Kurz erhält zudem die „Gedenkmünze Ludwig Erhard in Gold“ vdrlidehen. Damit zeichnet der CDU-Wirtschaftsrat, ein Interessensverband der unternehmerischen Wirtschaft, Personen aus, die sich um die Soziale Marktwirtschaft verdient gemacht haben. Die Auszeichnung ist nach dem langjährigen westdeutschen Wirtschaftsminister, Kanzler und CDU-Politiker Ludwig Erhard (1897-1977) benannt, der als „Vater des deutschen Wirtschaftswunders“ und der Sozialen Marktwirtschaft gilt. 2005 hatte der damalige Bundeskanzler Wolfgang Schüssel (ÖVP) die Gedenkmünze erhalten, die an hohe Politiker und Wirtschaftsvertreter verliehen wird.

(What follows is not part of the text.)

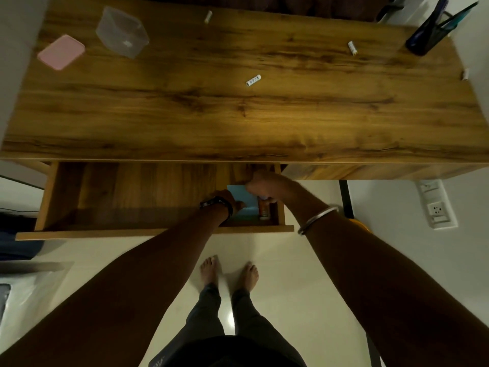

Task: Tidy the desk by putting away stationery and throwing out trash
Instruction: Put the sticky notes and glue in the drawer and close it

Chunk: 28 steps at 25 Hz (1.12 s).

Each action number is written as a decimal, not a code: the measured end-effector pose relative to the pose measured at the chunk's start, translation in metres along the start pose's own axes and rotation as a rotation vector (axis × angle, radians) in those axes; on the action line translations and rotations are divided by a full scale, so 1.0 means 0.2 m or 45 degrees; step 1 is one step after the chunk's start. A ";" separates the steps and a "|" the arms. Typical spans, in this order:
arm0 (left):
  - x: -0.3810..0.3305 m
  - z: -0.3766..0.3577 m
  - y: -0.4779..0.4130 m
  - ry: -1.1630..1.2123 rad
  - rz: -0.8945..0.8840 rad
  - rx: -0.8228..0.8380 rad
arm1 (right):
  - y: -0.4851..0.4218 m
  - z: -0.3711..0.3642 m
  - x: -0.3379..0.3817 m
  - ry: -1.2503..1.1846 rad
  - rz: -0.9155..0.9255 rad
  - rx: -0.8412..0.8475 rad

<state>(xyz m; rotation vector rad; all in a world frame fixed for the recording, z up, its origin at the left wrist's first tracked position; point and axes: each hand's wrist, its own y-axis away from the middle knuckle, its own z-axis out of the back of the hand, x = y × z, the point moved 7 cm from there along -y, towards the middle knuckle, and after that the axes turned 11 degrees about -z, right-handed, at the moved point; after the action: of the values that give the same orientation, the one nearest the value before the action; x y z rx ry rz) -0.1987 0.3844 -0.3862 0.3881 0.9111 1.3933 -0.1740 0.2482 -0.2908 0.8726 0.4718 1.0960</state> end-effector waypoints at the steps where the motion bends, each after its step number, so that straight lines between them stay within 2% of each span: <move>1: 0.00 -0.01 0.02 -0.022 -0.032 0.044 | 0.00 -0.03 0.00 -0.006 0.027 0.088; 5: 0.01 0.02 0.10 0.003 -0.210 0.120 | 0.02 -0.11 0.01 0.157 0.277 0.083; 9: 0.13 0.08 0.18 0.053 -0.144 0.063 | 0.00 -0.17 0.01 0.142 0.407 -0.042; 13: 0.19 0.08 0.22 0.023 -0.143 0.003 | -0.02 -0.19 0.02 0.217 0.437 -0.211; 20: 0.20 0.06 0.30 0.110 -0.172 -0.173 | -0.03 -0.23 0.00 0.359 0.399 -0.222; 23: 0.21 0.04 0.32 0.132 -0.170 -0.192 | -0.01 -0.21 0.00 0.255 0.438 -0.226; 26: 0.20 0.03 0.34 0.112 -0.180 -0.168 | 0.02 -0.20 0.00 0.295 0.483 -0.334; 28: 0.19 0.01 0.35 0.095 -0.184 -0.145 | 0.03 -0.24 -0.01 0.407 0.515 -0.294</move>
<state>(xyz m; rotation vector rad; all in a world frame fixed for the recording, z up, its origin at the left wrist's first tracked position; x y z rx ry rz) -0.2466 0.4336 -0.3472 0.1814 0.8981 1.3269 -0.2117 0.2655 -0.3144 0.6016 0.4294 1.6416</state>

Der Bundeskanzler war zuletzt im Juni in Berlin gewesen. Er reiste damals auf Einladung des Bundesverbands der deutschen Industrie (BDI) in die deutsche Hauptstadt, um beim Tag der Industrie zu sprechen. Darüber hinaus besuchte der Bundeskanzler die Charité-Klinik und traf dort den bekannten Virologen Christian Drosten. Außerdem sprach er mit Bundestagspräsident Wolfgang Schäuble (CDU). Merkel traf er damals in der deutschen Hauptstadt nicht persönlich, beriet aber vor seiner Abreise per Videokonferenz mit ihr über die Themen des zu jener Zeit bevorstehenden EU-Gipfels.